* Exercise objective:
Quote every line below exactly and skip any picture.

* Data section:
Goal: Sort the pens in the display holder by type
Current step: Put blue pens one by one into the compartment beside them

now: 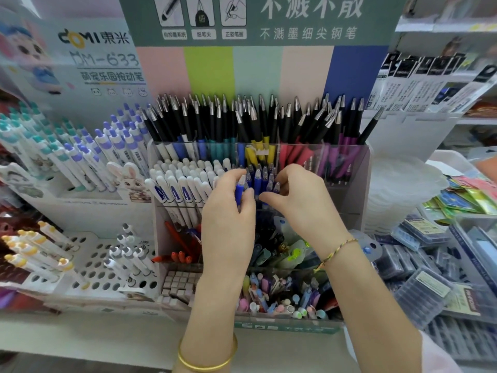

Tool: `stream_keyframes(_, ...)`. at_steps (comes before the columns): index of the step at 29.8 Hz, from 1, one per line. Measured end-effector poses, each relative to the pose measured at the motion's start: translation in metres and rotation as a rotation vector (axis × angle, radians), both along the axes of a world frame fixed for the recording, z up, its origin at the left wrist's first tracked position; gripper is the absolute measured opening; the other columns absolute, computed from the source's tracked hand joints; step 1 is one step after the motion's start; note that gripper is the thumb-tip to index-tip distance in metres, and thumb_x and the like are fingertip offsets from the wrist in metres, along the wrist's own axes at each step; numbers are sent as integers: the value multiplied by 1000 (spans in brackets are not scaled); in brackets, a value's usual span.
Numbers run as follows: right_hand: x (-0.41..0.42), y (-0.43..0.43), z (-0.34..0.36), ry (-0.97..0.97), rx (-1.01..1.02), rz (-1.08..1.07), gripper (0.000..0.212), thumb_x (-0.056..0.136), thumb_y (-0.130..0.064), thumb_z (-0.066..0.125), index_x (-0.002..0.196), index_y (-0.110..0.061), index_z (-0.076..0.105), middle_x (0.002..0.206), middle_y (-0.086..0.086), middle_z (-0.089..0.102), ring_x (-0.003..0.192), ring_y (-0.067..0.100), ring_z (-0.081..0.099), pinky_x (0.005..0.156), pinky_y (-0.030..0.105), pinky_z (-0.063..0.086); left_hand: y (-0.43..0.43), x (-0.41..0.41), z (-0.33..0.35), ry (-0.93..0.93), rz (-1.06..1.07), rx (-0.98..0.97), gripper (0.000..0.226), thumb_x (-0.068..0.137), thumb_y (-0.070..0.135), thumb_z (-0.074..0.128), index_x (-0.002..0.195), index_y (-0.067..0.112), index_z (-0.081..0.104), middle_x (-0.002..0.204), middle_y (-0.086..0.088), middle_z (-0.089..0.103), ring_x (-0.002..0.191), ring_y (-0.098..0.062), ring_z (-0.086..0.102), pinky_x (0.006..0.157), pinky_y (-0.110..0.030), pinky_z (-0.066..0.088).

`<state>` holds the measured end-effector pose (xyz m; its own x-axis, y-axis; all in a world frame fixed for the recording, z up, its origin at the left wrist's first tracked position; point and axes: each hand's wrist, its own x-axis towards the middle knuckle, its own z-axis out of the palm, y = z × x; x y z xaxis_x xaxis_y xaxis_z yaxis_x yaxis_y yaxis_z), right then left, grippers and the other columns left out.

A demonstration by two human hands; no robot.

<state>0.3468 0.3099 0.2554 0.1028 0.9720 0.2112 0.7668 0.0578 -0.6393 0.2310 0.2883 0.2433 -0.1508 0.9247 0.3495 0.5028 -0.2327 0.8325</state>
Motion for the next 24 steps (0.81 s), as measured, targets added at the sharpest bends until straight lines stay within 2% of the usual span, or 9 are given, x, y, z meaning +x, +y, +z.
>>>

* Answer box:
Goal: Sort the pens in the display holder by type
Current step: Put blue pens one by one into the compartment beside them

now: 

Tool: `stream_keyframes(_, ...)`. at_steps (comes before the columns): index of the step at 29.8 Hz, from 1, one per line. Measured end-effector poses, each relative to the pose measured at the motion's start: translation in metres and rotation as a rotation vector (axis × angle, radians), both along the axes of a world frame fixed for the recording, z up, its origin at the left wrist's first tracked position; gripper is the absolute measured opening; the other columns absolute, computed from the source's tracked hand joints; step 1 is one step after the motion's start; note that gripper is the thumb-tip to index-tip distance in metres, and thumb_x and the like are fingertip offsets from the wrist in metres, along the wrist's own axes at each step; numbers are sent as integers: the value multiplied by 1000 (spans in brackets are not scaled); in brackets, a value's usual span.
Numbers run as follows: right_hand: x (-0.41..0.42), y (-0.43..0.43), z (-0.34..0.36), ry (-0.97..0.97), rx (-1.01..1.02), rz (-1.08..1.07), gripper (0.000..0.212), thumb_x (-0.056..0.136), thumb_y (-0.130..0.064), thumb_z (-0.066..0.125), index_x (-0.002..0.196), index_y (-0.110..0.061), index_z (-0.076..0.105), middle_x (0.002..0.206), middle_y (-0.086..0.086), middle_z (-0.089..0.102), ring_x (-0.003..0.192), ring_y (-0.067..0.100), ring_z (-0.081..0.099), pinky_x (0.005..0.156), pinky_y (-0.030..0.105), pinky_z (-0.063..0.086); left_hand: y (-0.43..0.43), x (-0.41..0.41), z (-0.33..0.35), ry (-0.93..0.93), rz (-1.06..1.07), rx (-0.98..0.97), gripper (0.000..0.226), thumb_x (-0.068..0.137), thumb_y (-0.070..0.135), thumb_z (-0.074..0.128), index_x (-0.002..0.195), index_y (-0.067..0.112), index_z (-0.081..0.104), middle_x (-0.002..0.204), middle_y (-0.086..0.088), middle_z (-0.089..0.103), ring_x (-0.002..0.191), ring_y (-0.098..0.062), ring_z (-0.086..0.102), pinky_x (0.006..0.157), pinky_y (-0.110..0.030), pinky_z (-0.066..0.088).

`<state>` holds the measured end-effector pose (xyz m; its own x-axis, y-axis; all in a world frame fixed for the recording, z up, its origin at the left wrist's first tracked position; point and axes: each hand's wrist, its own x-axis towards the middle knuckle, its own z-axis out of the palm, y = z × x; x y z xaxis_x xaxis_y xaxis_z yaxis_x yaxis_y yaxis_z), right then left, grippers and the other columns left out.

A demonstration by two human hands; no robot.

<state>0.3468 0.3099 0.2554 0.1028 0.9720 0.2112 0.7668 0.0578 -0.6393 0.2310 0.2883 0.2433 -0.1508 0.9247 0.3495 0.5028 -0.2327 0.8325</state>
Motion for the next 24 steps (0.81 s), as measured, targets added at the sharpest bends until straight lines stay within 2% of the usual span, or 9 are given, x, y, z meaning +x, +y, +z.
>>>

Nothing more remains to be done for this exercise.